### Data extract ###

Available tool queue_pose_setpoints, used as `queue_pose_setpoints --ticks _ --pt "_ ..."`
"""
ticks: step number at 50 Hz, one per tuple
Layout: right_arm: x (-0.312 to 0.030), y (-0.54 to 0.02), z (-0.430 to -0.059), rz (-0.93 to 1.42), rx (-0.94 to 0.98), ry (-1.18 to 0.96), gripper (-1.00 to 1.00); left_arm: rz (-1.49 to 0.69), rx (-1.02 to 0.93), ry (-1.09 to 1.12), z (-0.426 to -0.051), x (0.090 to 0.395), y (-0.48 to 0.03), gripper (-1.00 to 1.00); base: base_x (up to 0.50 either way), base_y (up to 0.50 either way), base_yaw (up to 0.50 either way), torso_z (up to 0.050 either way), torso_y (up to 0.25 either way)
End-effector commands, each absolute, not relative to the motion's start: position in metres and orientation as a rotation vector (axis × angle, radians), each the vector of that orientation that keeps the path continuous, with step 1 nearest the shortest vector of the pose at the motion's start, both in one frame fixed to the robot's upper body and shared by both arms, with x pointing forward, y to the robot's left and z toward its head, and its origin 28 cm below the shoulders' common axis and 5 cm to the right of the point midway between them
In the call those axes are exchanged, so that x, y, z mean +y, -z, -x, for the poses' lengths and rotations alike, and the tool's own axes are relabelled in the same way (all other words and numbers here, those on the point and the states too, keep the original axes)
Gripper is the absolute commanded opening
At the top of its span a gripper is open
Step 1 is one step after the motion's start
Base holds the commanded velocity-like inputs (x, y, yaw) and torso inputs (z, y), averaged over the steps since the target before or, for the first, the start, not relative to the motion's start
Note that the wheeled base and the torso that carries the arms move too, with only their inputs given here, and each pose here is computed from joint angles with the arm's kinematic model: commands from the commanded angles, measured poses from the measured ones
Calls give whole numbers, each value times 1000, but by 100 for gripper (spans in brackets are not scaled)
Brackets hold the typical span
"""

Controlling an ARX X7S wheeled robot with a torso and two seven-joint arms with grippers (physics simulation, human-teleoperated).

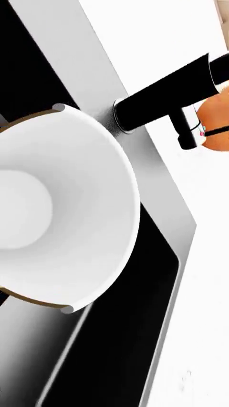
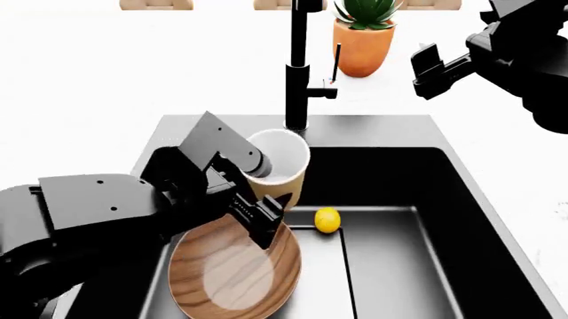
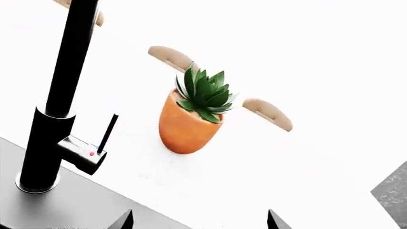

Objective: Pick the bowl and cup and place them in the sink. Then turn on the water.

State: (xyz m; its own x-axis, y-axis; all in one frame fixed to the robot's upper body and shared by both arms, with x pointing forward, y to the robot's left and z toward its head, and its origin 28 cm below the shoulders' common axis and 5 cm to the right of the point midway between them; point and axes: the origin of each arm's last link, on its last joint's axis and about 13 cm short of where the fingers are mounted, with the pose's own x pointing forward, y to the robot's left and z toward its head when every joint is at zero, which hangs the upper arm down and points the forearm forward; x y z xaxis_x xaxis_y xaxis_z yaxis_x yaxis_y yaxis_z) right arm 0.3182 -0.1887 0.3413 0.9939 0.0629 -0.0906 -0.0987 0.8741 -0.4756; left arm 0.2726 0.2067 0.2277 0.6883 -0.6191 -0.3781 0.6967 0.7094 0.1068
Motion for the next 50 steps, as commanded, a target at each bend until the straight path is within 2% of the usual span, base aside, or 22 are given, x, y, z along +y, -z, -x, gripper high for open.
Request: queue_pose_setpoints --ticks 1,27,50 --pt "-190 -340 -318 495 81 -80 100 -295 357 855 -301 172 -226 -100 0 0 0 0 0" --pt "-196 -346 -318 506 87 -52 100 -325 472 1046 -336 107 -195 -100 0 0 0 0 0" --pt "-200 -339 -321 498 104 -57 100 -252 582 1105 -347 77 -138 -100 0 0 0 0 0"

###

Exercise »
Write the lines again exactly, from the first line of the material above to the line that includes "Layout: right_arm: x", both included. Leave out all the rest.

Task output »
Available tool queue_pose_setpoints, used as `queue_pose_setpoints --ticks _ --pt "_ ..."`
"""
ticks: step number at 50 Hz, one per tuple
Layout: right_arm: x (-0.312 to 0.030), y (-0.54 to 0.02), z (-0.430 to -0.059), rz (-0.93 to 1.42), rx (-0.94 to 0.98), ry (-1.18 to 0.96), gripper (-1.00 to 1.00); left_arm: rz (-1.49 to 0.69), rx (-1.02 to 0.93), ry (-1.09 to 1.12), z (-0.426 to -0.051), x (0.090 to 0.395), y (-0.48 to 0.03), gripper (-1.00 to 1.00); base: base_x (up to 0.50 either way), base_y (up to 0.50 either way), base_yaw (up to 0.50 either way), torso_z (up to 0.050 either way), torso_y (up to 0.25 either way)

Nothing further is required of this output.